### Your task
The word "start" may appear in some of the lines below. State how many lines contain it, and write only that number.

### Exercise data
□ □ □ □ □

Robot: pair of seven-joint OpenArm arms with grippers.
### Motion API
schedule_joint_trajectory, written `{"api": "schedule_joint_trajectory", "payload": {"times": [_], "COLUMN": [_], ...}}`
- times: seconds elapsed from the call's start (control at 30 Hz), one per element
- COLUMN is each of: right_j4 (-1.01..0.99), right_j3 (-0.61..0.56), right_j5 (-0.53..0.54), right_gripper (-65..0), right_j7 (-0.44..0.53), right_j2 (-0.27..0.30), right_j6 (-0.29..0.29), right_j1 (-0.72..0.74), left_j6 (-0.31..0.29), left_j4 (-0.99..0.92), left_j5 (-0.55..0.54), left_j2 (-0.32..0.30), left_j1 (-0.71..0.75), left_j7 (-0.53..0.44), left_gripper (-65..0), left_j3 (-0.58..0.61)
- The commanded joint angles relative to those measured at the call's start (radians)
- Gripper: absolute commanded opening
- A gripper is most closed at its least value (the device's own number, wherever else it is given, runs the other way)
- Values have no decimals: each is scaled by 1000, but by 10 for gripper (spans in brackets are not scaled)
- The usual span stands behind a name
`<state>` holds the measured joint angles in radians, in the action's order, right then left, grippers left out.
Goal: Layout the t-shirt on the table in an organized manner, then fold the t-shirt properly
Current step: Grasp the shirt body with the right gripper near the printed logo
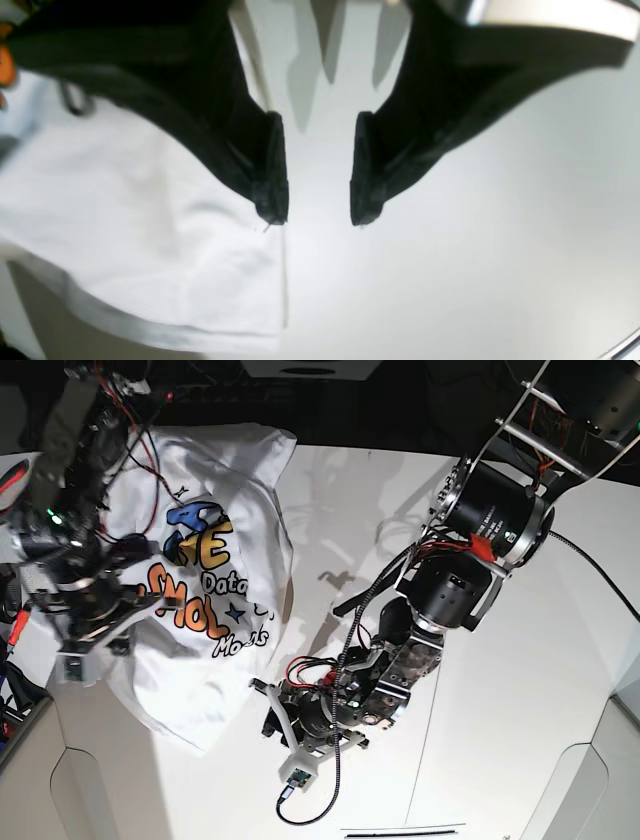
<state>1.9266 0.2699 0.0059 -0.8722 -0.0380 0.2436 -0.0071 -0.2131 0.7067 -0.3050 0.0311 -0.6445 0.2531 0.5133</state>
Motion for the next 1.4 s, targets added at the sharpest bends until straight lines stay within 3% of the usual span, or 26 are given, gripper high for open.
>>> {"api": "schedule_joint_trajectory", "payload": {"times": [0.0, 0.1, 0.2, 0.37, 0.53, 0.8, 0.93, 1.1, 1.37], "right_j4": [-42, -225, -365, -512, -541, -541, -541, -541, -541], "right_j3": [-14, -38, -40, -74, -203, -426, -502, -604, -742], "right_j5": [-29, -121, -148, -147, -145, -145, -143, -120, -115], "right_gripper": [-650, -650, -650, -650, -650, -650, -650, -650, -650], "right_j7": [22, -19, -91, -153, -184, -215, -232, -240, -250], "right_j2": [8, 8, 23, 58, 90, 90, 90, 91, 92], "right_j6": [-18, -50, -49, -6, 10, 16, 55, 106, 158], "right_j1": [26, 58, 65, 59, 15, -38, -39, -40, -40], "left_j6": [13, 48, 48, 32, -4, -98, -152, -201, -203], "left_j4": [13, -6, -49, -115, -117, -117, -117, -117, -117], "left_j5": [-5, -10, -20, -20, -31, -193, -267, -311, -305], "left_j2": [19, 46, 77, 93, 58, -57, -95, -118, -117], "left_j1": [-37, -40, -39, -39, -36, -36, -36, -33, -7], "left_j7": [-22, -16, -7, -10, 32, 66, 89, 101, 109], "left_gripper": [-405, -405, -405, -405, -404, -404, -404, -404, -404], "left_j3": [-3, -3, -3, -3, -3, -3, -3, -3, -3]}}
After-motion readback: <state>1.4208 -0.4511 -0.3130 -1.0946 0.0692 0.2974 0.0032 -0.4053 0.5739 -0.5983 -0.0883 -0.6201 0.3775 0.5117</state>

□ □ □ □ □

### The answer
2